The map editor has a few things it should be able to do:
  • Create a new (empty) map
  • Save a map
  • Load a map
  • Show a minimap of the whole map
  • Set brush tile type 
  • Set brush size
  • Set tiles
  • Erase tiles
Today, I did all painting-related things: setting tiles, changing brush tile types / brush size, and erasing tiles. Basically, you have a brush that is either 1, 3 or 5 cells wide. There are eight terrain types, plus an "empty" terrain type, which is effectively the eraser.

How did I make this work?

I made a HexTile prefab, which is a GameObject with a SpriteRenderer component (and also a child that would be the outline, but this will be only used in Game mode). This is what gets put here and there. At each frame, I check if the mouse button is down. If yes, I calculate which hex is the mouse pointing at, and then check if there is already a tile at that hex's center (with Physics2D.RayCast) - if yes, I delete it. Then I check which terrain type is selected (the buttons on the sidebar are a toolbar) and if it is not the empty terrain, I put a tile of said type to that hex. If the brush size is bigger, I do the same for the other hexes.

The result is here:


20150704

Menu in Unity and Pixel to Hex

So I have decided to start to work on the level editor. Gotta delay the actual playable game a few months somehow, and wasting time on a level editor is the bast way to do so. But I am better at delaying things than I thought - it took me 8 hours to make hex-to-pixel conversion working.
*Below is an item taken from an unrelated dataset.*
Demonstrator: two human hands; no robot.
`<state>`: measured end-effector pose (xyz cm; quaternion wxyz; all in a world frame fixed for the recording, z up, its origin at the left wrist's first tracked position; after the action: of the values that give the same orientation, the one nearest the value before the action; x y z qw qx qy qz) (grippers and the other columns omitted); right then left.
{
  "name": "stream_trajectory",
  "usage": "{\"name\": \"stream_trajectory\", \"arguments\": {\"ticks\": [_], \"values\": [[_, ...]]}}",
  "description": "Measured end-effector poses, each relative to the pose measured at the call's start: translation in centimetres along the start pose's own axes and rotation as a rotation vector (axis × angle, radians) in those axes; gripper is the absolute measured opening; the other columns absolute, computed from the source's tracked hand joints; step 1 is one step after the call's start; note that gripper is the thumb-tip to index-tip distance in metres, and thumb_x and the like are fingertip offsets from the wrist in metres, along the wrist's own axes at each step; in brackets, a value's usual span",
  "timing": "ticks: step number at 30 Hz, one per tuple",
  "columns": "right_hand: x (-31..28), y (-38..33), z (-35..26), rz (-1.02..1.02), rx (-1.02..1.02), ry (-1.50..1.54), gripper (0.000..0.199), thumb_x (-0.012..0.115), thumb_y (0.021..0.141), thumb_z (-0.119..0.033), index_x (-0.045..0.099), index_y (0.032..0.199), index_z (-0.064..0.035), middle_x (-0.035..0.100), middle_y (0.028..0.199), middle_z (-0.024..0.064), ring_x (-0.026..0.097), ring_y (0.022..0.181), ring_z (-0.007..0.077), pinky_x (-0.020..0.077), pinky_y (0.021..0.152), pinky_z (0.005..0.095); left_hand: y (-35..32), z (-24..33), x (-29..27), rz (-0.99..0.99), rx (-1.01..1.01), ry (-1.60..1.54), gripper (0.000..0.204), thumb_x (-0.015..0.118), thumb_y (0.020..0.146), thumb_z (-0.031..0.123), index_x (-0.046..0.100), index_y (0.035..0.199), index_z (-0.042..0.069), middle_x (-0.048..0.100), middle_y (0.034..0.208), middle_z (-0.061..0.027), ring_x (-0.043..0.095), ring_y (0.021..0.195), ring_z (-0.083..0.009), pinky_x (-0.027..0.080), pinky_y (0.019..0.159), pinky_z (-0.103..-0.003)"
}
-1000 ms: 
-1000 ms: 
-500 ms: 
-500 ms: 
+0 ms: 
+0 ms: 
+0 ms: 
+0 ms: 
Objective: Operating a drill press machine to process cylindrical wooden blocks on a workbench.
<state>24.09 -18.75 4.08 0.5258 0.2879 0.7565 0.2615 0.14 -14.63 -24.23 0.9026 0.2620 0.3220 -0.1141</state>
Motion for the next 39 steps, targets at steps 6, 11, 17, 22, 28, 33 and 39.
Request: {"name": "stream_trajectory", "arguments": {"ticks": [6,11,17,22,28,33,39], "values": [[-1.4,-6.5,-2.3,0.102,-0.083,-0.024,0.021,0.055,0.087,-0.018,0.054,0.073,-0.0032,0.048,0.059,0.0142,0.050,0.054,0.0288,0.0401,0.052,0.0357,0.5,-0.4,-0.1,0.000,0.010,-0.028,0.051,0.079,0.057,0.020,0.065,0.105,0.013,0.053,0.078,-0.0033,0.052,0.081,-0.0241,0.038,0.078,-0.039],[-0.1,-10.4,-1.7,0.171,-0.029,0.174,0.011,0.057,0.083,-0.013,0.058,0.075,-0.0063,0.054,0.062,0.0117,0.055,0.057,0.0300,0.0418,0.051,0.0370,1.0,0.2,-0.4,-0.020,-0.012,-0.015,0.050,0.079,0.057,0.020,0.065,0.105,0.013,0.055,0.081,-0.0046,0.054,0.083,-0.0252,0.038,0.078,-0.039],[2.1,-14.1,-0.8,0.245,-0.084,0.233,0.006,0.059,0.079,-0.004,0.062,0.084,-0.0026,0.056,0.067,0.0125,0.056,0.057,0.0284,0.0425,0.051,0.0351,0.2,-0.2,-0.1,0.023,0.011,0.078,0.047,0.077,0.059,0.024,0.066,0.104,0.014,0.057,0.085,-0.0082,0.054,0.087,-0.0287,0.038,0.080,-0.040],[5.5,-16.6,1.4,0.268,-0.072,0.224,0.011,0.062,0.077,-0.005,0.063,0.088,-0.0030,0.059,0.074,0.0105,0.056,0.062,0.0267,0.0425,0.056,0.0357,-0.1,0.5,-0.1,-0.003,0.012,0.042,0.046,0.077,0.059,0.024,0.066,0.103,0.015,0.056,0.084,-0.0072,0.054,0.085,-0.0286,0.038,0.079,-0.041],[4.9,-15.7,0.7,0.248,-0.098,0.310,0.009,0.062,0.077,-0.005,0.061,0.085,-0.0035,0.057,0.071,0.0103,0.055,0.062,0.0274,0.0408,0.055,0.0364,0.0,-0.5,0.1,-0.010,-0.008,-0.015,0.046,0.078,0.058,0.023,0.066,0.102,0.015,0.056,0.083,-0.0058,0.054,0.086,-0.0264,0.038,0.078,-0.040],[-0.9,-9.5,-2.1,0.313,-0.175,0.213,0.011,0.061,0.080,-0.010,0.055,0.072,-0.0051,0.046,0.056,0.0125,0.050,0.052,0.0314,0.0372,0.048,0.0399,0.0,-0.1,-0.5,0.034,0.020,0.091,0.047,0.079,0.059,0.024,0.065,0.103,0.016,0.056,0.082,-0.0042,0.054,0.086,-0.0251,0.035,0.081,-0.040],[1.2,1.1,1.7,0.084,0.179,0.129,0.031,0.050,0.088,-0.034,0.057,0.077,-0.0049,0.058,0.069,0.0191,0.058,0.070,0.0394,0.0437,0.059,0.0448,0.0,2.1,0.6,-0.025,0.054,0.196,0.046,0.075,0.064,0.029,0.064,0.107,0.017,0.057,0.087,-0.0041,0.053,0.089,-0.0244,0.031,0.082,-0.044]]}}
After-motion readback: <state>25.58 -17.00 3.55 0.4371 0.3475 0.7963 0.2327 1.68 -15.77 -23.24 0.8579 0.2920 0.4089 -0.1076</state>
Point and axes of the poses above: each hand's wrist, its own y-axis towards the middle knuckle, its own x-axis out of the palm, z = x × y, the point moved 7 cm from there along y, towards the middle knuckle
Before venturing into details, a few words on how I did the menu: There is a MonoBehaviour class for the Main Menu, and for every menu item in that. Each one uses OnGUI() for the GUI stuff. Also, the lobby uses a Lobby class (which doesn't inherit from MonoBehaviour), which is responsible for the network connection and communication with the server. The editor itself is also a MonoBehaviour. When I want to go from one MonoBehaviour to another, I simply disable the current one and enable the next one. All these behaviours are attached onto a gameobject named "_SCRIPTS", but by default, only MainMenu is enabled.

Now, how will the MapEditor work? Each frame, it will draw a few hex outlines onto the visible part of the scene - if you click into one, the currently selected hextile will get placed there. There will be a GUI part, where you can select what kind of tile do you want to place on the map. This is the basic idea. Here is a gif about the current state - please note, that the outlines are static at the moment, and the tile being placed is just a cyan circle. Next step will be to fix these.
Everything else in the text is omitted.